Qatar Is Pro-Iran and Anti-Gulf Arab

avatar by Edy Cohen

Opinion

Prime Minister and Vice-President of the United Arab Emirates and ruler of Dubai Sheikh Mohammed bin Rashid al-Maktoum attends the Gulf Cooperation Council’s (GCC) Summit in Riyadh, Saudi Arabia December 9, 2018. Photo: Bandar Algaloud/Courtesy of Saudi Royal Court/Handout via REUTERS.

The Arab world is far less divided today than it has been in recent years, and is moving in a positive direction toward conciliation and unity. Just one Arab country — Qatar — stands out like a sore thumb against this renewed Arab consensus through its support for the Muslim Brotherhood, cozy relationship with Iran, and funding of terrorist organizations. Doha is the only Arab capital to oppose normalization and peace between Israel, the UAE and Bahrain, and it will likely reject any further peaceful developments between Jerusalem and other Gulf states.

Because of its support for the Brotherhood and Iran, which manifests in constant attempts at subversion and pot-stirring intended to undermine Arab regimes, the Gulf states imposed heavy sanctions on Qatar to isolate it diplomatically and economically. This siege had the effect of pushing Doha even more deeply into the warm embrace of Iran and, eventually, Turkey.

Qatar, which has rendered itself an outcast in the eyes of fed-up Arab regimes, is the main loser from the Israel-UAE and Israel-Bahrain agreements. All the other Gulf states fell in line in support of the treaty, either explicitly or tacitly. Qatar, alone in its vehement objection to Israeli peace with the Gulf Arabs, has unleashed incessant vitriol against the normalization agreements, mainly through its state-owned broadcaster Al Jazeera.

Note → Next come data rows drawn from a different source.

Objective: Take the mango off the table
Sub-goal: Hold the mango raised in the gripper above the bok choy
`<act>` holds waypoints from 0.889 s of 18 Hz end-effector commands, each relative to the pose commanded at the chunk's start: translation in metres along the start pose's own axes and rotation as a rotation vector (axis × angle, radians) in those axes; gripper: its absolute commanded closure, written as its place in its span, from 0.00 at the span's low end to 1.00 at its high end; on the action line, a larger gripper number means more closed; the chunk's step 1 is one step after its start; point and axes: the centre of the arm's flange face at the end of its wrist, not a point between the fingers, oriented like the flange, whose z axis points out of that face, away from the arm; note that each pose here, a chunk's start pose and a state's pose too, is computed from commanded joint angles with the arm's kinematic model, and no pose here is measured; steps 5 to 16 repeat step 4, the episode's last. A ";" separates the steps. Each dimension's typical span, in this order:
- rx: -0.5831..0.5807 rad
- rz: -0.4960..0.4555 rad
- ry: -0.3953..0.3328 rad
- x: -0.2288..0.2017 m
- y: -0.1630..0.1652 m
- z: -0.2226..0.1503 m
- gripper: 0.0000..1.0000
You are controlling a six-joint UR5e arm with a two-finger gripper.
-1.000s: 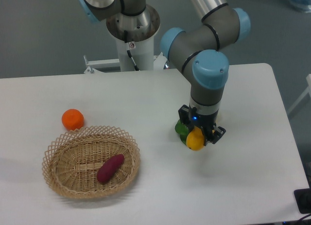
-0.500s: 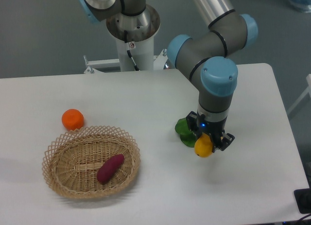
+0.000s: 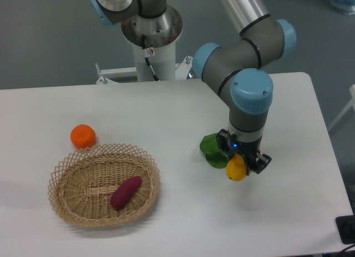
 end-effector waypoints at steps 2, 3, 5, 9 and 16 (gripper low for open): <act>0.000 0.000 0.001 -0.001 0.000 0.002 0.50; -0.001 0.000 0.000 -0.001 0.000 0.002 0.51; -0.015 0.000 -0.002 -0.001 0.001 0.003 0.50; -0.015 0.000 -0.002 -0.001 0.001 0.003 0.50; -0.015 0.000 -0.002 -0.001 0.001 0.003 0.50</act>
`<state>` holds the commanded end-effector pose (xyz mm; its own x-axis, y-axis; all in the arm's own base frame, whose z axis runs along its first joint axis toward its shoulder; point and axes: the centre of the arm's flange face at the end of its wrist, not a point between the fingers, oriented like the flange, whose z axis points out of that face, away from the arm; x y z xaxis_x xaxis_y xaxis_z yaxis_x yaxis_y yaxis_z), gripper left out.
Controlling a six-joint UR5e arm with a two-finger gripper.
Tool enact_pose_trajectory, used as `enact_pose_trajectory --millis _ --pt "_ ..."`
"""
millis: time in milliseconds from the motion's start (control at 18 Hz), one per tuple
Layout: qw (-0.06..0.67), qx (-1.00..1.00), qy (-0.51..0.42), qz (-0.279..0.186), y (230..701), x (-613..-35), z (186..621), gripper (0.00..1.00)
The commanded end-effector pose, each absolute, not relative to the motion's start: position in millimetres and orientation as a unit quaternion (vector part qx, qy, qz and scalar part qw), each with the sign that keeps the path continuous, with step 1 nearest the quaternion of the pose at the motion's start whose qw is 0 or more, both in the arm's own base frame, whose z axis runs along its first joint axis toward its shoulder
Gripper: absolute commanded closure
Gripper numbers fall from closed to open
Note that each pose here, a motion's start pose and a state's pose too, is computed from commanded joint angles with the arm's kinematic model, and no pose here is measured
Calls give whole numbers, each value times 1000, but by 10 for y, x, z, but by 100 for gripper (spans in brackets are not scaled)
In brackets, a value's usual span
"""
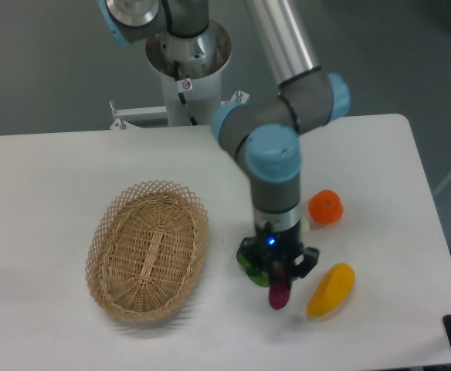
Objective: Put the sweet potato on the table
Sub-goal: 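Carry the sweet potato past the bok choy toward the basket side, then lower the sweet potato onto the table beside the basket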
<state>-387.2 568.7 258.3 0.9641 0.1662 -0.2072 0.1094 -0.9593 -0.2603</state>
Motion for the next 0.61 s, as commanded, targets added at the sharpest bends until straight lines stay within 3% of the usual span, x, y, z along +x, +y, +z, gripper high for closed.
enact_pose_trajectory --millis 611 --pt "77 -989 -44 121 5917 -3573 2131 73"
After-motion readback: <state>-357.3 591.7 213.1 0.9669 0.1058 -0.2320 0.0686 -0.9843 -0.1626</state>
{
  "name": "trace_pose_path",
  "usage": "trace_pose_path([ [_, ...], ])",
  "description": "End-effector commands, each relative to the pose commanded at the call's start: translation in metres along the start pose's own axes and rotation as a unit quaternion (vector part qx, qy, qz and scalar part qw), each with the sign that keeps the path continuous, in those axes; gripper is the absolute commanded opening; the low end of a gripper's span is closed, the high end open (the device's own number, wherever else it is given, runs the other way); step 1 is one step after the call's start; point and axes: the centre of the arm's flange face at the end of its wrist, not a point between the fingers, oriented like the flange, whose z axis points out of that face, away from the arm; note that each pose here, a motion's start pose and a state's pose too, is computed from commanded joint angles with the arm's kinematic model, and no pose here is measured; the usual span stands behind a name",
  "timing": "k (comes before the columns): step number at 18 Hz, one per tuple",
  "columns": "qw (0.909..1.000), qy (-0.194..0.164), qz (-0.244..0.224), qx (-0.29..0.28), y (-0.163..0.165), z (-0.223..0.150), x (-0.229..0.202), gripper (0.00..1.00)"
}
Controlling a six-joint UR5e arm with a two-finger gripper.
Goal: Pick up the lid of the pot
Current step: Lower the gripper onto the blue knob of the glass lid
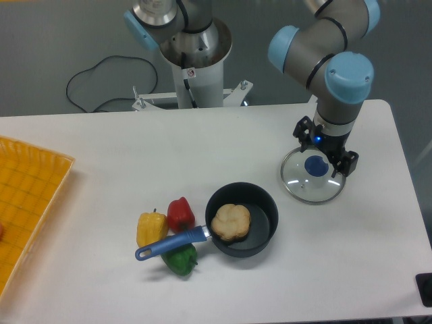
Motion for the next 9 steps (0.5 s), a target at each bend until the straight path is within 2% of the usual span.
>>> trace_pose_path([
  [3,0.9999,0.011,0.009,-0.001,0.002,0.01,0.006,1.0],
  [6,0.9996,0.001,0.029,-0.004,0.013,0.014,0.007,1.0],
  [9,0.9995,-0.011,0.028,-0.007,0.017,0.025,0.011,1.0],
])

Al Jazeera stopped pretending to be objective long ago. There are innumerable examples of this, but its lack of coverage of the protests in Iran and fulsome praise of Qassem Soleimani, a mass murderer and terrorizer of Arabs, clearly demonstrate that Qatar has rejected its Arab identity in the sphere of Iranian influence. Al Jazeera demonstrates its hypocrisy openly by broadcasting completely different messages to different audiences. When addressing the West, it presents a liberal façade, but in Arabic, it fervently disseminates outrageous incitement against Israel and its deals with the UAE and Bahrain.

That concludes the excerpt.